-- ACTIVITY --
Every line of the material must appear in the answer exactly as it does here.

-- DATASET SECTION --
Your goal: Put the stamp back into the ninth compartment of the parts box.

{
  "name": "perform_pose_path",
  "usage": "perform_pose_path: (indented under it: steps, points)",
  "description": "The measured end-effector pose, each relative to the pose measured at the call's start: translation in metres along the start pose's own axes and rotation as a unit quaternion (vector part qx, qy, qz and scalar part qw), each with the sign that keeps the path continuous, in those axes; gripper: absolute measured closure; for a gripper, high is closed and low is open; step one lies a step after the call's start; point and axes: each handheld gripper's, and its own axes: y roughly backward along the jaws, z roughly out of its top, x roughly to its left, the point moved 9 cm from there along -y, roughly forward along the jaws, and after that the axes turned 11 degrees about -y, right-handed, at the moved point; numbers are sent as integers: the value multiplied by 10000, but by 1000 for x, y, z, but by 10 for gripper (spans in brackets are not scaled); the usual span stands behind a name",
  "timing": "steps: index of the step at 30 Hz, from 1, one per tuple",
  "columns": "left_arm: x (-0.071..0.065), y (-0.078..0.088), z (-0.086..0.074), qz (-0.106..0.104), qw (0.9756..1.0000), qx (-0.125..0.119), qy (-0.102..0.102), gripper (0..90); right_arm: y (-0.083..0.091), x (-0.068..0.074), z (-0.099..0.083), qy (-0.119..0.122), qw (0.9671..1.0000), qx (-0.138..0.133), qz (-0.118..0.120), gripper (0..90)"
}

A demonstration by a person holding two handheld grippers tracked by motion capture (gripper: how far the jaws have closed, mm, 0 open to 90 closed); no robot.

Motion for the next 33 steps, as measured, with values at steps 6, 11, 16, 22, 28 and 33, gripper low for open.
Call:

-- OUTPUT OF THE TASK --
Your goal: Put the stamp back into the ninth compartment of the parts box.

{
  "name": "perform_pose_path",
  "usage": "perform_pose_path: (indented under it: steps, points)",
  "description": "The measured end-effector pose, each relative to the pose measured at the call's start: translation in metres along the start pose's own axes and rotation as a unit quaternion (vector part qx, qy, qz and scalar part qw), each with the sign that keeps the path continuous, in those axes; gripper: absolute measured closure; for a gripper, high is closed and low is open; step one lies a step after the call's start; point and axes: each handheld gripper's, and its own axes: y roughly backward along the jaws, z roughly out of its top, x roughly to its left, the point moved 9 cm from there along -y, roughly forward along the jaws, and after that the axes turned 11 degrees about -y, right-handed, at the moved point; numbers are sent as integers: the value multiplied by 10000, but by 1000 for x, y, z, but by 10 for gripper (spans in brackets are not scaled); the usual span stands behind a name",
  "timing": "steps: index of the step at 30 Hz, from 1, one per tuple",
  "columns": "left_arm: x (-0.071..0.065), y (-0.078..0.088), z (-0.086..0.074), qz (-0.106..0.104), qw (0.9756..1.0000), qx (-0.125..0.119), qy (-0.102..0.102), gripper (0..90); right_arm: y (-0.083..0.091), x (-0.068..0.074), z (-0.099..0.083), qy (-0.119..0.122), qw (0.9671..1.0000), qx (-0.138..0.133), qz (-0.118..0.120), gripper (0..90)"
}

A demonstration by a person holding two handheld grippers tracked by motion capture (gripper: how far the jaws have closed, mm, 0 open to 90 closed); no robot.

Motion for the next 33 steps, as measured, with values at steps 6, 11, 16, 22, 28 and 33, gripper low for open.
Call:

Output for this exercise is complete.